# Task requirements
Return each line of the data below exactly, omitting any pictures.

# Stored data
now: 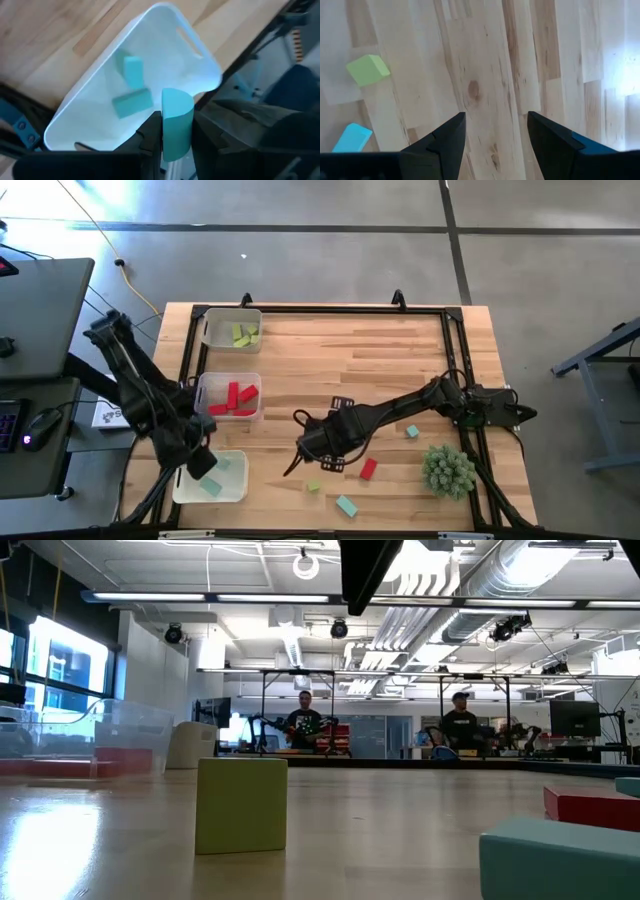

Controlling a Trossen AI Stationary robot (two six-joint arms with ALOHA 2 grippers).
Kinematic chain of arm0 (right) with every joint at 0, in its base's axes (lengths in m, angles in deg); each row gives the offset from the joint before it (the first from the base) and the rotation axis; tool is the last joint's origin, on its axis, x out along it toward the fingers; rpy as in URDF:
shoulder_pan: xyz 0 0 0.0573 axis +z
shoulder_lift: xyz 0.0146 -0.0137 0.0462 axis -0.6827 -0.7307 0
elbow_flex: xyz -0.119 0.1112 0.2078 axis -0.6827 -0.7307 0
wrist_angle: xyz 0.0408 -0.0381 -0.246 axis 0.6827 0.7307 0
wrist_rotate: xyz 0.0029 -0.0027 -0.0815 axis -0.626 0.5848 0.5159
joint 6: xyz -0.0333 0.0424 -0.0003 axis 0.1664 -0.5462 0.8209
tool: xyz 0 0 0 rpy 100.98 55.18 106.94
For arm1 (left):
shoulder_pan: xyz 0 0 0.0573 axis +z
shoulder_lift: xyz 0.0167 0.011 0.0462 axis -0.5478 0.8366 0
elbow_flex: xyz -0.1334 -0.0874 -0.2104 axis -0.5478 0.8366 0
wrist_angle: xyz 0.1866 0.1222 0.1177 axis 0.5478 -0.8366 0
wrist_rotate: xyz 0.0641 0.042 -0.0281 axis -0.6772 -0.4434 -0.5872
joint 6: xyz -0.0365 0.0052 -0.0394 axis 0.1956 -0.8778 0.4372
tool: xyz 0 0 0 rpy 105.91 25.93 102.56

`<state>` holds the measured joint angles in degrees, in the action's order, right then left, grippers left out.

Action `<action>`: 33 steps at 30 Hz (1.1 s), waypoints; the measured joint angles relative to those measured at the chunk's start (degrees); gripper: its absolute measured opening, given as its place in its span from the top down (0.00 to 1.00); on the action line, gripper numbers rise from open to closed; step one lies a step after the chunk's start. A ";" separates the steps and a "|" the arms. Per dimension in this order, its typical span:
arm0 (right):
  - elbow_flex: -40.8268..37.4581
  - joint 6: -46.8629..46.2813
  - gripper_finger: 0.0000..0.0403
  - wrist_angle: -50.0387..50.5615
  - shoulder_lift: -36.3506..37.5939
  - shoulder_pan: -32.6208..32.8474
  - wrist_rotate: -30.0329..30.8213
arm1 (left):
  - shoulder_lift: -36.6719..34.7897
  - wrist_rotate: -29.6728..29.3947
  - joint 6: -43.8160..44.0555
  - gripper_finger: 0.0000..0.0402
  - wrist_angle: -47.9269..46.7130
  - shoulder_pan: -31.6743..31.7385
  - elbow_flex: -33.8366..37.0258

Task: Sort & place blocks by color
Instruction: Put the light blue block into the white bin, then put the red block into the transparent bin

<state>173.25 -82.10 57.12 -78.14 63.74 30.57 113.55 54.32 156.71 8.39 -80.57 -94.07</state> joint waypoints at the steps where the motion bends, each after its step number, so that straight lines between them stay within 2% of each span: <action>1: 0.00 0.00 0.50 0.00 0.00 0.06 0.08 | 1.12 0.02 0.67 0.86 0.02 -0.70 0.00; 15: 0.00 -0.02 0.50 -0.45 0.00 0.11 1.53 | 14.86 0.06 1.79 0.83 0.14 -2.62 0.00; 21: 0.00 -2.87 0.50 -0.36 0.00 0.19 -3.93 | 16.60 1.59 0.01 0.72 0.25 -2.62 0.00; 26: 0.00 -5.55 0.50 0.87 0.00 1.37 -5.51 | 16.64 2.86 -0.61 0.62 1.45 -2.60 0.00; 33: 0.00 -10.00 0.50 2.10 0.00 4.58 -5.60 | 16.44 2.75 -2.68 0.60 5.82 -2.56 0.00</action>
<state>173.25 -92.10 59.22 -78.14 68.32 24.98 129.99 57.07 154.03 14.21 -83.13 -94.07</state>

# Your solution
now: 

Controlling a Trossen AI Stationary robot (two six-joint arms with ALOHA 2 grippers).
Kinematic chain of arm0 (right) with every joint at 0, in its base's axes (lengths in m, angles in deg); each row gives the offset from the joint before it (the first from the base) and the rotation axis; tool is the last joint's origin, on its axis, x out along it toward the fingers; rpy as in URDF:
shoulder_pan: xyz 0 0 0.0573 axis +z
shoulder_lift: xyz 0.0146 -0.0137 0.0462 axis -0.6827 -0.7307 0
elbow_flex: xyz -0.119 0.1112 0.2078 axis -0.6827 -0.7307 0
wrist_angle: xyz 0.0408 -0.0381 -0.246 axis 0.6827 0.7307 0
wrist_rotate: xyz 0.0029 -0.0027 -0.0815 axis -0.626 0.5848 0.5159
joint 6: xyz -0.0333 0.0424 -0.0003 axis 0.1664 -0.5462 0.8209
tool: xyz 0 0 0 rpy 100.98 55.18 106.94
For arm1 (left):
shoulder_pan: xyz 0 0 0.0573 axis +z
shoulder_lift: xyz 0.0167 0.011 0.0462 axis -0.5478 0.8366 0
elbow_flex: xyz -0.1334 -0.0874 -0.2104 axis -0.5478 0.8366 0
wrist_angle: xyz 0.1866 0.1222 0.1177 axis 0.5478 -0.8366 0
wrist_rotate: xyz 0.0641 0.042 -0.0281 axis -0.6772 -0.4434 -0.5872
joint 6: xyz -0.0365 0.0052 -0.0394 axis 0.1956 -0.8778 0.4372
tool: xyz 0 0 0 rpy 105.91 25.93 102.56

`<state>` holds the measured joint angles in degrees, in the action's order, right then left, grippers left out.

Action `<action>`: 33 steps at 30 Hz (1.1 s), waypoints; the measured joint angles relative to those measured at the chunk's start (degrees); gripper: its absolute measured opening, given as its place in its span from the top down (0.00 to 1.00); on the action line, gripper numbers rise from open to closed; step one lies a step after the chunk's start. A ";" separates the steps and a "|" the arms. Per dimension in this order, its typical span:
arm0 (right):
  - elbow_flex: -40.8268..37.4581
  - joint 6: -46.8629..46.2813
  - gripper_finger: 0.0000..0.0403
  - wrist_angle: -50.0387..50.5615
  - shoulder_lift: -36.3506..37.5939
  - shoulder_pan: -32.6208..32.8474
  - wrist_rotate: -30.0329..30.8213
arm1 (left):
  - shoulder_lift: -36.6719..34.7897
  - wrist_rotate: -29.6728..29.3947
  - joint 6: -43.8160..44.0555
  - gripper_finger: 0.0000..0.0402
  - wrist_angle: -47.9269..46.7130
  - shoulder_pan: -31.6743..31.7385
  - elbow_flex: -33.8366..37.0258

Task: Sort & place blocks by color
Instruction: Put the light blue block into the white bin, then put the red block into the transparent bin

<state>173.25 -82.10 57.12 -78.14 63.74 30.57 113.55 54.32 156.71 8.39 -80.57 -94.07</state> joint waypoints at the steps where the motion bends, each after its step number, so that straight lines between them stay within 2% of each span: <action>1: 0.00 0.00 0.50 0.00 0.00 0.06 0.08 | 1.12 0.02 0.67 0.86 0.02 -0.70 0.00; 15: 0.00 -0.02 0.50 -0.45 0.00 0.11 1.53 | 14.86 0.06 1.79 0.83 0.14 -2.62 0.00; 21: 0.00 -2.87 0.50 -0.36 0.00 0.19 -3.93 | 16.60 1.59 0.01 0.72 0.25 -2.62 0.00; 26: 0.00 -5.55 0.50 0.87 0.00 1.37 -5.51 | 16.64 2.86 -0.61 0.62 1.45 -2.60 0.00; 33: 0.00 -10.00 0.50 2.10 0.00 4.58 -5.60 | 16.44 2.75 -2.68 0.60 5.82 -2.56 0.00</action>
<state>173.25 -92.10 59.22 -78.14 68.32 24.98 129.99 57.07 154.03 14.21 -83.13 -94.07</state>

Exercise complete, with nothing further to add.